John Carney prova a bissare il successo di Once (Una volta, con cui ha guadagnato l’Oscar come miglior canzone) con un’operazione delicata, intimista, controcorrente. Purtroppo non ci riesce fino in fondo perché non basta la colonna sonora a dare spessore ai personaggi, che spesso si perdono in scelte incomprensibili evidenziando i buchi narrativi della vicenda.

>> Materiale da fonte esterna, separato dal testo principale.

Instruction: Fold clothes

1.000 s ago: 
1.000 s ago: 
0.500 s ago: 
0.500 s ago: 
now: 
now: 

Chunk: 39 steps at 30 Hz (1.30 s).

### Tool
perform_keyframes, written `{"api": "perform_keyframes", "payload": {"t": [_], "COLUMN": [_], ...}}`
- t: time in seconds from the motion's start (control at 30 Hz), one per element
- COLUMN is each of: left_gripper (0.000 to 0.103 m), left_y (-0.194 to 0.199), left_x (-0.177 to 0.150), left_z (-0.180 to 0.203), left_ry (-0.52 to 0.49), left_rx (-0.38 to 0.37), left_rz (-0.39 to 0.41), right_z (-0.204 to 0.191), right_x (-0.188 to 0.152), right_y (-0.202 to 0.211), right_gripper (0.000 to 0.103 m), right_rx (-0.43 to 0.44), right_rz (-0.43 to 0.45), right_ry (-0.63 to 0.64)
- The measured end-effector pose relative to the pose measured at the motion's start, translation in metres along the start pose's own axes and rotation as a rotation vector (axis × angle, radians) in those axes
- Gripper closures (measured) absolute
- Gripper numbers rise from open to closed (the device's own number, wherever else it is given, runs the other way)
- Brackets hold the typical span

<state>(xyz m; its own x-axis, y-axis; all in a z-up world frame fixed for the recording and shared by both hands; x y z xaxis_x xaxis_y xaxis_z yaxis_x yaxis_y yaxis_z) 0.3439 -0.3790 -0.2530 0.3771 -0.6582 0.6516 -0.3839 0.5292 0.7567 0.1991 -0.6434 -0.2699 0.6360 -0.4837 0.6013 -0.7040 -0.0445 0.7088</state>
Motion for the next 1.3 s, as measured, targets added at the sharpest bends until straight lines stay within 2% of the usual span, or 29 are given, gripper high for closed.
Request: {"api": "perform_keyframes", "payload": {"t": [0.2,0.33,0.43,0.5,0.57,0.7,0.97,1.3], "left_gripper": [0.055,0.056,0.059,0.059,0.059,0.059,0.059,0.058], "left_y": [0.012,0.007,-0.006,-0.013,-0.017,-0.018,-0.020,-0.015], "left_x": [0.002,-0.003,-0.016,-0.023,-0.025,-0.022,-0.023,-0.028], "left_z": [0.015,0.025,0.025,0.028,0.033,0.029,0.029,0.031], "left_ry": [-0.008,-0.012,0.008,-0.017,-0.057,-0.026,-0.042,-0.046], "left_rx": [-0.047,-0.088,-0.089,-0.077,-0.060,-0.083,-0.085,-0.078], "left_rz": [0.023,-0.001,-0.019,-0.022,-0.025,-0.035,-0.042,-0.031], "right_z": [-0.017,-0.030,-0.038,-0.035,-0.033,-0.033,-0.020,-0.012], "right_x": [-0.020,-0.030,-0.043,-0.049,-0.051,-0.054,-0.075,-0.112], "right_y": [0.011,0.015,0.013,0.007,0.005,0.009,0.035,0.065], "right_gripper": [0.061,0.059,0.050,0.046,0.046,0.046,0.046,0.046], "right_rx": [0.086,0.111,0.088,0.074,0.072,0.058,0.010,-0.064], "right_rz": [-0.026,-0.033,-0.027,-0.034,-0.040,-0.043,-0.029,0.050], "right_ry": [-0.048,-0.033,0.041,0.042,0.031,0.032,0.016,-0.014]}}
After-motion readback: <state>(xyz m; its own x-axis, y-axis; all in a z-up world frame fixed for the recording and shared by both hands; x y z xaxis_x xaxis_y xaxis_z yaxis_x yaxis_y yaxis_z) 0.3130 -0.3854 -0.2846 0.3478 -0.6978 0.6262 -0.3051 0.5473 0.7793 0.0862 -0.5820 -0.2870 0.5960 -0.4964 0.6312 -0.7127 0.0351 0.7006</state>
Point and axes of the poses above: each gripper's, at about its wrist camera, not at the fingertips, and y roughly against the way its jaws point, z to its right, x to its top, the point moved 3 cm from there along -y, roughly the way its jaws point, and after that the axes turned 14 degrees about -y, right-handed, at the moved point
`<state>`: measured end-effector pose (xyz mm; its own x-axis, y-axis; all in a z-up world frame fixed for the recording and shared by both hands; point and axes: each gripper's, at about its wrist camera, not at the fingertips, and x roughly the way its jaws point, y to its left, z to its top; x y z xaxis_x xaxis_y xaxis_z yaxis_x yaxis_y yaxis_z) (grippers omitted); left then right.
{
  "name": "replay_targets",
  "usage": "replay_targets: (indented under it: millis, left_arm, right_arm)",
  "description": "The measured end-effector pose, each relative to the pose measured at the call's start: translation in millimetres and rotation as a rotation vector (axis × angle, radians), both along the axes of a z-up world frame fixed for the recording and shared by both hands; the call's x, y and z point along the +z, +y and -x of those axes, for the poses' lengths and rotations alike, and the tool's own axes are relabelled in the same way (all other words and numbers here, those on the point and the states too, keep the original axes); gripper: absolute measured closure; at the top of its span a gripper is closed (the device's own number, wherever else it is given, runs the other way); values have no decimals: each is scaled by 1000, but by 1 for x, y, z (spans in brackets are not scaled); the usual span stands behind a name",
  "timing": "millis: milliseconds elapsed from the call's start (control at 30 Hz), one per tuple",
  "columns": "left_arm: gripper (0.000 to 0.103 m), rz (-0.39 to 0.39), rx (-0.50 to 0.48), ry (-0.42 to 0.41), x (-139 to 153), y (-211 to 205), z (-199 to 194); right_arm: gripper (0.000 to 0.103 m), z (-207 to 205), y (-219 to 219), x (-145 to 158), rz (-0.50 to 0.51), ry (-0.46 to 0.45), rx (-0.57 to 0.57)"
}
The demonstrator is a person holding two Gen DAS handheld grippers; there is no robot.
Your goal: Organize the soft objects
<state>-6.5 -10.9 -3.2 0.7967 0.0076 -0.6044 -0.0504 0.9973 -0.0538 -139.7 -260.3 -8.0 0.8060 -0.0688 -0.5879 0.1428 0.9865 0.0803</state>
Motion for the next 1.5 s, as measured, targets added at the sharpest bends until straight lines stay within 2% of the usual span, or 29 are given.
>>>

Lasciate in pace Jane Austen

Greta, la protagonista, spesso diventa una lagna e quest’oceano di supponenza misto ad autocommiserazione si riversa su chiunque incroci la sua strada. Non fa eccezione neppure Dan (Ruffalo), che intanto si ostina ad inseguirla per metterla sotto contratto mentre lei scappa indignata dalle ingiustizie della vita come una languida eroina romantica. Ma qui non siamo in Orgoglio e pregiudizio, nemmeno nella versione cinematografica sbiadita che l’attrice britannica ha interpretato senza lasciar intravedere nulla del selvaggio fascino della protagonista, descritto da Jane Austen e reso alla perfezione nella serie BBC con Colin Firth. Detto questo, va riconosciuto al film il merito di una trama godibile, sulle note di una colonna sonora eclettica ed originale quanto il tentativo di Dan di metterla in scena fuori dallo studio di registrazione, nell’imprevedibile giungla metropolitana della Grande Mela.

Alla corte del cliché

La battuta con cui Mark Ruffalo la saluta al pub riassume brillantemente i clichè del musicista squattrinato e indipendente. Perché mai un artista disoccupato dovrebbe rifiutare un’offerta lavorativa sulla base di una presunta superiorità intellettuale? È solo uno degli enigmi che questa pellicola non solo evita di svelare ma che alimenta in una sequela di scelte nonsense.
La magia delle note si disperde ben presto in un ritratto di New York incapace di catturarne l’essenza. Viene da mettere il broncio come Greta o fare i capricci come il suo ex Dave (Levine), ma non se ne capisce il motivo, si percepisce solo un gran senso di noia. Lasciarsi corteggiare dalla musica resta allora l’unica cosa che conti, in assenza del resto, senza chiedersi il perché.
Ricapitolando i luoghi comuni da commedia sentimentale presenti nella pellicola: il fidanzato molla la protagonista dopo aver raggiunto il successo, lei è il vero e incompreso talento della coppia ma quando sembra che il mondo le crolli addosso trova un principe (in questo caso poco azzurro) pronto a salvarla, in realtà bisognoso di essere redento. Ricco e di successo, ha sprecato il suo intuito artistico perdendosi nel regno malvagio dello show business. Insieme, però, possono ribaltare la situazione, capire il senso della vita, dell’amore e degli affari. E così sia.

Tutto può cambiare A parte il finale, non del tutto prevedibile, la pellicola scorre lenta e indolore. Nota di merito per la colonna sonora e il cast: non sono comunque sufficienti, a trasformare questa commedia nel gioiellino intimista che vorrebbe essere, ma salvano la visione rendendola sufficientemente piacevole.